Task statement: The answer should contain all of the data, retyped without any alteration.
[[ Supplied data, beginning ]]
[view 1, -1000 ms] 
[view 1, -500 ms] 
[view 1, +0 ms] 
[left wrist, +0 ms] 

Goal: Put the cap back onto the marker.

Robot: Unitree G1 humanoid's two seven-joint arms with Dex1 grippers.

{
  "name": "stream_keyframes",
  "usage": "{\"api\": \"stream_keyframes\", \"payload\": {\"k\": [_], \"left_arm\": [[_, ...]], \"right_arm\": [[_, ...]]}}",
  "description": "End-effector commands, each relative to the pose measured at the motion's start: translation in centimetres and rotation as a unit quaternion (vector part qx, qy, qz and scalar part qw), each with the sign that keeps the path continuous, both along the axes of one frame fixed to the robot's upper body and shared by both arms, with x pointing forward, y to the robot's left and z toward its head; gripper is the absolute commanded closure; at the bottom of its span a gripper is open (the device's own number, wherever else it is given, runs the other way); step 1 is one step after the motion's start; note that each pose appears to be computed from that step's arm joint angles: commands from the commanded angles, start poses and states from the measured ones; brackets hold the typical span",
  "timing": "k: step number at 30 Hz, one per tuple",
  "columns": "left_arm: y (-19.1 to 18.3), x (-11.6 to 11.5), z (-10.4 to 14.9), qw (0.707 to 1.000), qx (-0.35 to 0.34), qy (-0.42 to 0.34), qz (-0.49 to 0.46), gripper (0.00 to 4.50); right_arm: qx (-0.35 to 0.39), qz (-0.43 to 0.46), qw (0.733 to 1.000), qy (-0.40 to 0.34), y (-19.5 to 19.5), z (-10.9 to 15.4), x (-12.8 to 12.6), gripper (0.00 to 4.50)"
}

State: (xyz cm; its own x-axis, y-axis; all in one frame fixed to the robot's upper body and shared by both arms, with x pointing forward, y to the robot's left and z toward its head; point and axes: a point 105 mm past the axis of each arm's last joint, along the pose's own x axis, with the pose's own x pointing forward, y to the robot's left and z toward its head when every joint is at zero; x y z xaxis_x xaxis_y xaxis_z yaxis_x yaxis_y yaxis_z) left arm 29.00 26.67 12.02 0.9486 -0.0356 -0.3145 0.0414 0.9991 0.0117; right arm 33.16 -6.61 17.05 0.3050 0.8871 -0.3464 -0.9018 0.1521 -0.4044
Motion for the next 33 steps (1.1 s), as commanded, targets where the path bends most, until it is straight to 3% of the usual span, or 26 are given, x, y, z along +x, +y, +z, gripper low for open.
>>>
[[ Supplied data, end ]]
Task output:
[view 1, -1000 ms] 
[view 1, -500 ms] 
[view 1, +0 ms] 
[left wrist, +0 ms] 

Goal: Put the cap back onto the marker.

Robot: Unitree G1 humanoid's two seven-joint arms with Dex1 grippers.

{
  "name": "stream_keyframes",
  "usage": "{\"api\": \"stream_keyframes\", \"payload\": {\"k\": [_], \"left_arm\": [[_, ...]], \"right_arm\": [[_, ...]]}}",
  "description": "End-effector commands, each relative to the pose measured at the motion's start: translation in centimetres and rotation as a unit quaternion (vector part qx, qy, qz and scalar part qw), each with the sign that keeps the path continuous, both along the axes of one frame fixed to the robot's upper body and shared by both arms, with x pointing forward, y to the robot's left and z toward its head; gripper is the absolute commanded closure; at the bottom of its span a gripper is open (the device's own number, wherever else it is given, runs the other way); step 1 is one step after the motion's start; note that each pose appears to be computed from that step's arm joint angles: commands from the commanded angles, start poses and states from the measured ones; brackets hold the typical span",
  "timing": "k: step number at 30 Hz, one per tuple",
  "columns": "left_arm: y (-19.1 to 18.3), x (-11.6 to 11.5), z (-10.4 to 14.9), qw (0.707 to 1.000), qx (-0.35 to 0.34), qy (-0.42 to 0.34), qz (-0.49 to 0.46), gripper (0.00 to 4.50); right_arm: qx (-0.35 to 0.39), qz (-0.43 to 0.46), qw (0.733 to 1.000), qy (-0.40 to 0.34), y (-19.5 to 19.5), z (-10.9 to 15.4), x (-12.8 to 12.6), gripper (0.00 to 4.50)"
}

State: (xyz cm; its own x-axis, y-axis; all in one frame fixed to the robot's upper body and shared by both arms, with x pointing forward, y to the robot's left and z toward its head; point and axes: a point 105 mm past the axis of each arm's last joint, along the pose's own x axis, with the pose's own x pointing forward, y to the robot's left and z toward its head when every joint is at zero; x y z xaxis_x xaxis_y xaxis_z yaxis_x yaxis_y yaxis_z) left arm 29.00 26.67 12.02 0.9486 -0.0356 -0.3145 0.0414 0.9991 0.0117; right arm 33.16 -6.61 17.05 0.3050 0.8871 -0.3464 -0.9018 0.1521 -0.4044
Motion for the next 33 steps (1.1 s), as commanded, targets where the path bends most, until it is straight to 3% of the usual span, or 26 are given, x, y, z along +x, +y, +z, gripper low for open.
>>>

Nothing else is required for this exercise.